• **What is being asked**: Below are several entries. Transcribe exactly those lines that fall from the one with "(270, 90): 90" through the one with "(303, 293): 0.91, 0.03", end lines included.

(Saved entries)
------
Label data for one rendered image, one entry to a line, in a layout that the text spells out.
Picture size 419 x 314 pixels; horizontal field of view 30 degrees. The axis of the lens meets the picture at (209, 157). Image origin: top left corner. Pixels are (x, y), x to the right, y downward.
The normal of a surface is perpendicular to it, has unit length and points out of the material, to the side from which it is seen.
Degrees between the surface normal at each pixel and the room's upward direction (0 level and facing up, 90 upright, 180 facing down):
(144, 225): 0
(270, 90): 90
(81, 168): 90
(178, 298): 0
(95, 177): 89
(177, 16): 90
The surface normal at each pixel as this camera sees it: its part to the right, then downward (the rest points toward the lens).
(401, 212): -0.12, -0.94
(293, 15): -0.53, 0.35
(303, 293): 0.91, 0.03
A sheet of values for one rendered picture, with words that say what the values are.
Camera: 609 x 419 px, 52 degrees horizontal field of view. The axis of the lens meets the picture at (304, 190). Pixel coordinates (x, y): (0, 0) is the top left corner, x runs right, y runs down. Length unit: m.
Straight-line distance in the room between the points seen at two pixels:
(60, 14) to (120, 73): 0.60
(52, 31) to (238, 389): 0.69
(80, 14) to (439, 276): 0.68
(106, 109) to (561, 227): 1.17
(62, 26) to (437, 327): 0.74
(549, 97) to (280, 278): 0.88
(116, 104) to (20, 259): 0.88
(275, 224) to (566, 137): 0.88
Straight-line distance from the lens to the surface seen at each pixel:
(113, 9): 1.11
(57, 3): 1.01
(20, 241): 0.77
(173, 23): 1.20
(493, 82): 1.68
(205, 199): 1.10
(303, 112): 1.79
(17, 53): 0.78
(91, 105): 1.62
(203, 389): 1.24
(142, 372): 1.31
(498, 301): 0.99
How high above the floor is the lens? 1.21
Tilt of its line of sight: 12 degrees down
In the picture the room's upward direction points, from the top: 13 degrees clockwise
------
• **Exercise result**:
(270, 90): 90
(81, 168): 90
(178, 298): 0
(95, 177): 89
(177, 16): 90
The surface normal at each pixel as this camera sees it: its part to the right, then downward (the rest points toward the lens).
(401, 212): -0.12, -0.94
(293, 15): -0.53, 0.35
(303, 293): 0.91, 0.03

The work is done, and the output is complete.